Work order:
Write out, without any change, the lines in the material below that run from the line with "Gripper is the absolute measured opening" through the line with "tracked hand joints", both included.

BEGIN Supplied material

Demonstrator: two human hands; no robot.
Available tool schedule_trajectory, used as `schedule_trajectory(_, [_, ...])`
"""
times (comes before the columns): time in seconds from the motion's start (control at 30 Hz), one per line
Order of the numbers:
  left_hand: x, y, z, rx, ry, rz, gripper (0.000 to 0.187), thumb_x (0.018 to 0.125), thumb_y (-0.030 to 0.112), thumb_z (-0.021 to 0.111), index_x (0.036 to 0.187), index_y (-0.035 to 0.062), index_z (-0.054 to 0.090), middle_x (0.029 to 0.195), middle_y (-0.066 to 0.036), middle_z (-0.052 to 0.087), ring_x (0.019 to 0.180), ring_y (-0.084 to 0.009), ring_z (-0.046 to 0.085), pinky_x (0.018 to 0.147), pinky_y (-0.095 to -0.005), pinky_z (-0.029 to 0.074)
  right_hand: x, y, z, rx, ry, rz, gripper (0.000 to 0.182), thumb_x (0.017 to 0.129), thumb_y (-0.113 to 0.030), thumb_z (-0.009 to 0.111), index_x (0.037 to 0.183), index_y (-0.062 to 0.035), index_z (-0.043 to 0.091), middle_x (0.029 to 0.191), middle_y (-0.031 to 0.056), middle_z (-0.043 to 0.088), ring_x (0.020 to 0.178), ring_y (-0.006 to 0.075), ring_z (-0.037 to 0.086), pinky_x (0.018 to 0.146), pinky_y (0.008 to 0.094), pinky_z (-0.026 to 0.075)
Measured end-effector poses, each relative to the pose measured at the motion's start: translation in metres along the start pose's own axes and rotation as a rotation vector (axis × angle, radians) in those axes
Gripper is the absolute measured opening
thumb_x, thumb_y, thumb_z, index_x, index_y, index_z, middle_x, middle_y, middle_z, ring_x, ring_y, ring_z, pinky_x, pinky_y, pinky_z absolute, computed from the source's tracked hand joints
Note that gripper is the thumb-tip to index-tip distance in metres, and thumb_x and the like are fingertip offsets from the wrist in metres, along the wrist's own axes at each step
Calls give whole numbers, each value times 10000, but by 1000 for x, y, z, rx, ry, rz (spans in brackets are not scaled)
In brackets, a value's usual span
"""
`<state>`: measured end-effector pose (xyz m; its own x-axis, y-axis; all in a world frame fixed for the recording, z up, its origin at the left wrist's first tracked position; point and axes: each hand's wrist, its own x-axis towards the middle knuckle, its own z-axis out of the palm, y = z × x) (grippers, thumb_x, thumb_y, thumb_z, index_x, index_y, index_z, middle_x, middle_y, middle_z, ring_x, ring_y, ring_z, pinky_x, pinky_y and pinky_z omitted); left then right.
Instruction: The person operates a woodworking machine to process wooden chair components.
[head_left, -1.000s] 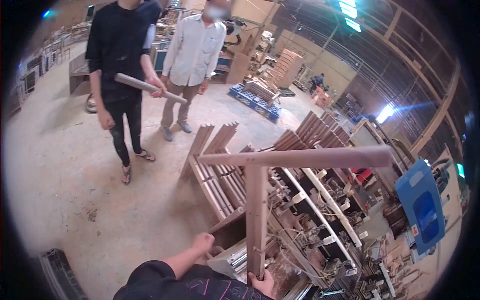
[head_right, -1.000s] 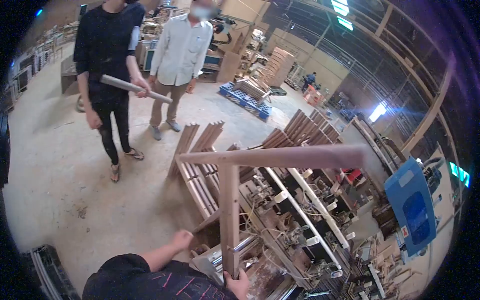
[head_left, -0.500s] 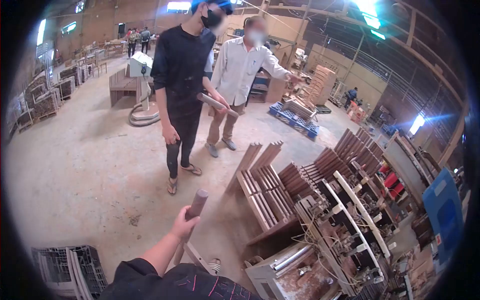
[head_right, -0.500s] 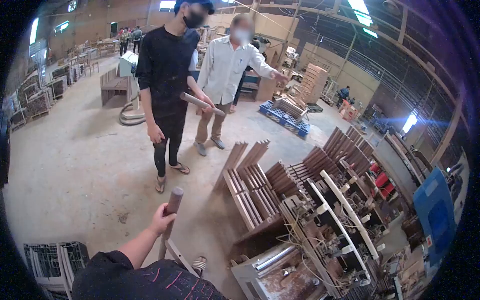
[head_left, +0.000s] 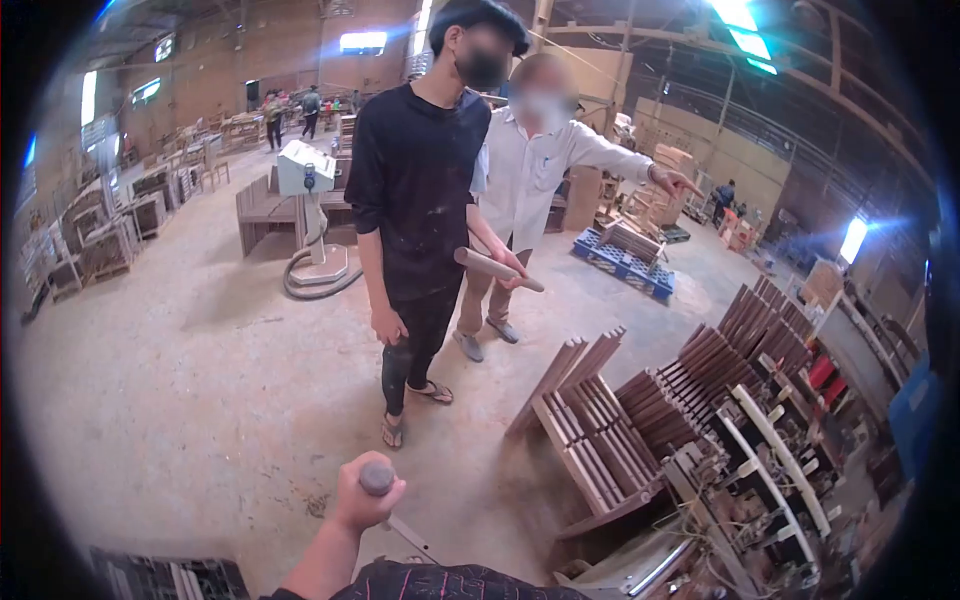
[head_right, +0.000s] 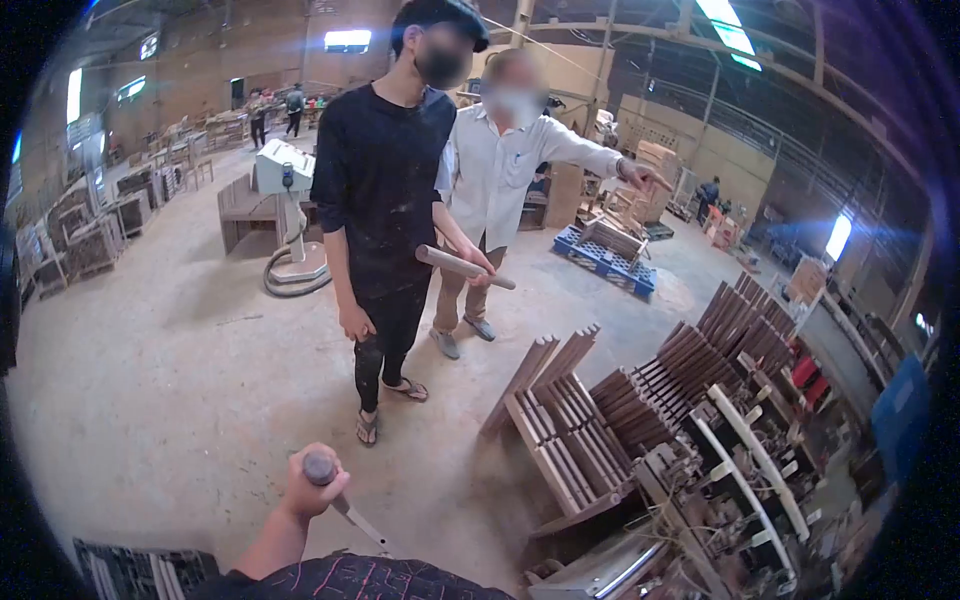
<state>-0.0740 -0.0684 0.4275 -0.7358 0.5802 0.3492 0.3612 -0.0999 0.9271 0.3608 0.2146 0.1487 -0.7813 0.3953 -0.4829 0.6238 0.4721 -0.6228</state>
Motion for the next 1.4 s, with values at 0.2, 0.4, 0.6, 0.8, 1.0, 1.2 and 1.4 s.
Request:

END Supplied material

Response below:
Gripper is the absolute measured opening
thumb_x, thumb_y, thumb_z, index_x, index_y, index_z, middle_x, middle_y, middle_z, ring_x, ring_y, ring_z, pinky_x, pinky_y, pinky_z absolute, computed from the source's tracked hand joints

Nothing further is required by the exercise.